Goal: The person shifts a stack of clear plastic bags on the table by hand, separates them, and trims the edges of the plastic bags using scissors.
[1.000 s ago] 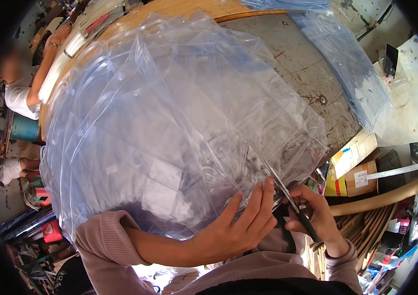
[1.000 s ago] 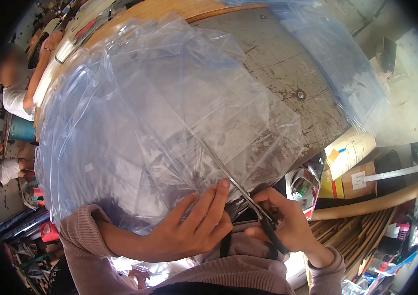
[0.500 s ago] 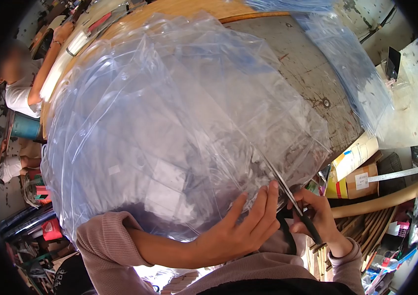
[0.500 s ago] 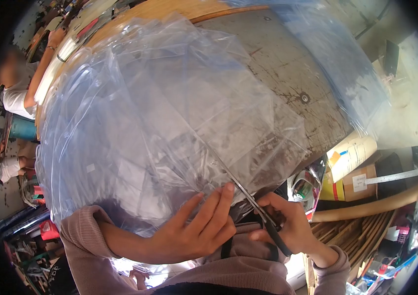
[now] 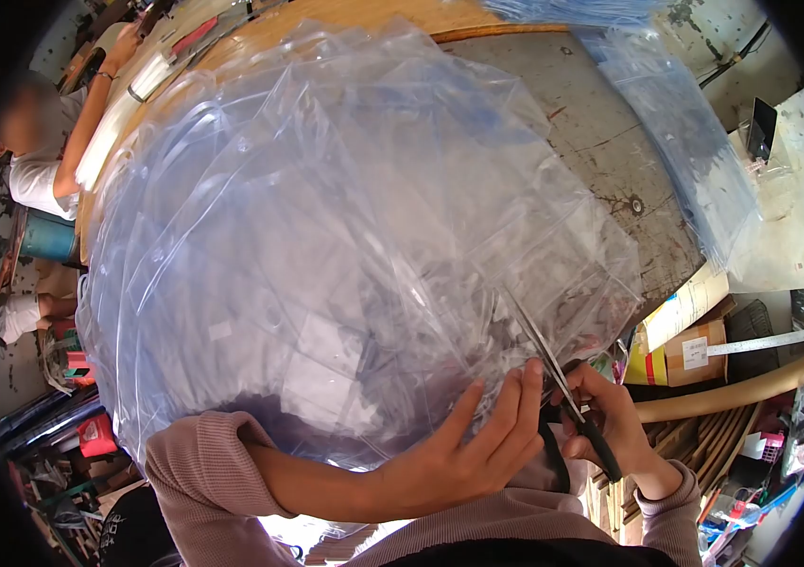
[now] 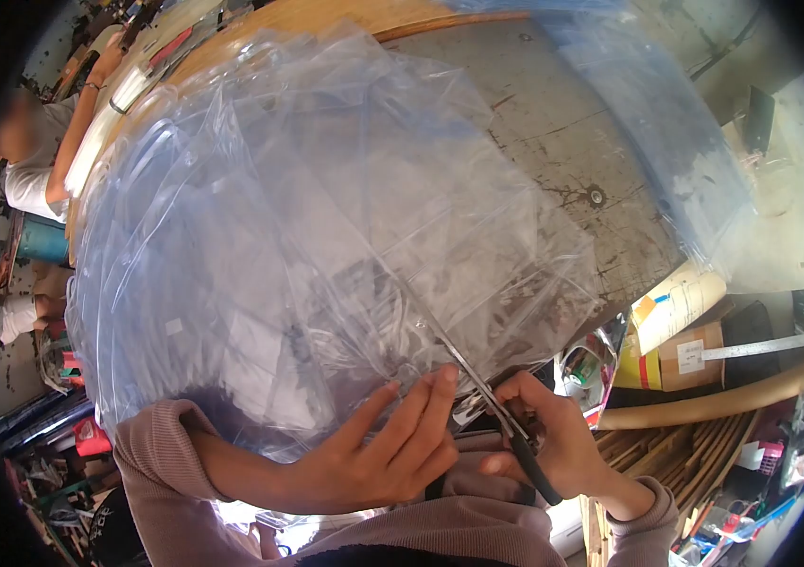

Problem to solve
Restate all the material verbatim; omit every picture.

Result below
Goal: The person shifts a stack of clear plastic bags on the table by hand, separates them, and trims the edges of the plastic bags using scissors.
[1.000 s ago] 
[1.000 s ago] 
[0.500 s ago] 
[0.500 s ago] 
[now] 
[now] 

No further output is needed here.